After unsheathing just a few months ago, Ollin Biosciences’ next-gen bispecific antibody cleared more disease faster than Genentech’s Vabysmo for patients with diabetic macular edema (DME) in an early-stage study.
Ollin is led by CEO and co-founder Jason Ehrlich, M.D., Ph.D., who previously worked at Roche's Genentech and contributed to the development of the blockbuster eye disease med Vabysmo (faricimab). With the recently-formed Ollin, Ehrlich set out to topple the titan—and it appears that his mission is on track.
Ollin’s phase 1b study, called Jade, examined the biotech’s VEGF/Ang2 bispecific antibody OLN324 versus faricimab among more than 160 patients with DME or wet age-related macular degeneration (wAMD).

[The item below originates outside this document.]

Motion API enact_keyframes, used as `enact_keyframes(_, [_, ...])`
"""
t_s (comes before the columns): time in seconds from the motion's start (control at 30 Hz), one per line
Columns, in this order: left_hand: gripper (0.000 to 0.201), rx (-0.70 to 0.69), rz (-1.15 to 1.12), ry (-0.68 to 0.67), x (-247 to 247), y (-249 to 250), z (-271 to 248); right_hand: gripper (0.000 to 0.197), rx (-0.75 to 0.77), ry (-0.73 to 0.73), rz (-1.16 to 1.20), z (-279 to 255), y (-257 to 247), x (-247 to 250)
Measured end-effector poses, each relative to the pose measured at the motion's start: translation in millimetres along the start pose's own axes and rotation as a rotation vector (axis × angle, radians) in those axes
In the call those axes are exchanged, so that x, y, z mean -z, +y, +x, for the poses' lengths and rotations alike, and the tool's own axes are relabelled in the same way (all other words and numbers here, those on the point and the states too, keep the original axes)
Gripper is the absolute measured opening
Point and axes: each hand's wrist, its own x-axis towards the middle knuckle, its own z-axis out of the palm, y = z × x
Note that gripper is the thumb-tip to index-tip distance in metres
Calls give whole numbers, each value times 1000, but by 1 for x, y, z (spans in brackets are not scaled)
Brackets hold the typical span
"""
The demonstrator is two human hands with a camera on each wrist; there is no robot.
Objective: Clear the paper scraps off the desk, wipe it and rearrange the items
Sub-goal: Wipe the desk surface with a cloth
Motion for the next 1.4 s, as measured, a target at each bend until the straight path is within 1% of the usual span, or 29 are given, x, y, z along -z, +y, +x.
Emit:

Participants were split into three different treatment groups in which they received three monthly doses of either 2 mg of OLN324, 4 mg of OLN324 or 6 mg of faricimab.
At Week 12, almost 90% of DME patients receiving 4 mg of the investigational treatment achieved absence of disease, as compared to 57% of patients receiving faricimab, according to a Jan. 8 company release. Absence of DME was defined as central subfield thickness below 325 µm.
OLN324 was also tied to faster and greater retinal drying versus faricimab, with DME patients receiving the higher experimental dose experiencing 50% higher mean improvements in retinal drying compared to faricimab at Week 12, as measured by optical coherence tomography.
“DME is among the most challenging retinal diseases to treat and has long served as a proving ground for therapies that ultimately become first-line standard of care in retinal diseases,” Arshad Khanani, M.D., director of clinical research at Sierra Eye Associates, JADE study investigator and Ollin scientific advisory board member, said in the release. “The difference in speed and extent of retinal drying observed with OLN324 versus faricimab, the highest bar comparator in DME, is compelling and clinically significant.”
As to wAMD patients, all treatment groups saw “equivalent anatomic outcomes,” the company said, adding that patients in both DME and wAMD experienced numerically greater vision improvements than faricimab at 12 weeks.
Because the study is a phase 1 trial, the primary outcome measured the safety profile of OLN324, which Ollin described as “clean” and “favorable.” No cases of intraocular inflammation were reported in either investigational arm, though one case was recorded in the faricimab cohort. No cases of retinal vasculitis—inflammation of the blood cells in the retina—were reported.
Given the findings, the Texas-based biotech is planning to launch global phase 3 studies in both DME and wAMD this year.
“OLN324 is the first and only therapy to demonstrate superior anatomic efficacy compared to the market leader, faricimab, in a head-to-head, randomized clinical trial,” Ollin CEO Ehrlich, said in the release.
“By achieving faster and greater retinal drying in DME, OLN324 has the potential to become the new standard of care in the ~$15 billion worldwide market for retinal therapeutics,” Ehrlich added.
The biotech plans to discuss the study on Jan. 13 at the 44th Annual J.P. Morgan Healthcare Conference in San Francisco. The study’s full findings are slated for presentation on Feb. 7 at an eye conference.
OLN324 was discovered by Innovent Biologics, a China biopharma company that Ollin is working with to develop the asset.
Ollin unveiled in September of last year with $100 million to push forward the antibody, which targets the same receptors as Vabysmo.
Ollin believes OLN324 tops Vabysmo given its higher potency for Ang2 and smaller size, which means it should more easily penetrate deeper into tissue after being injected.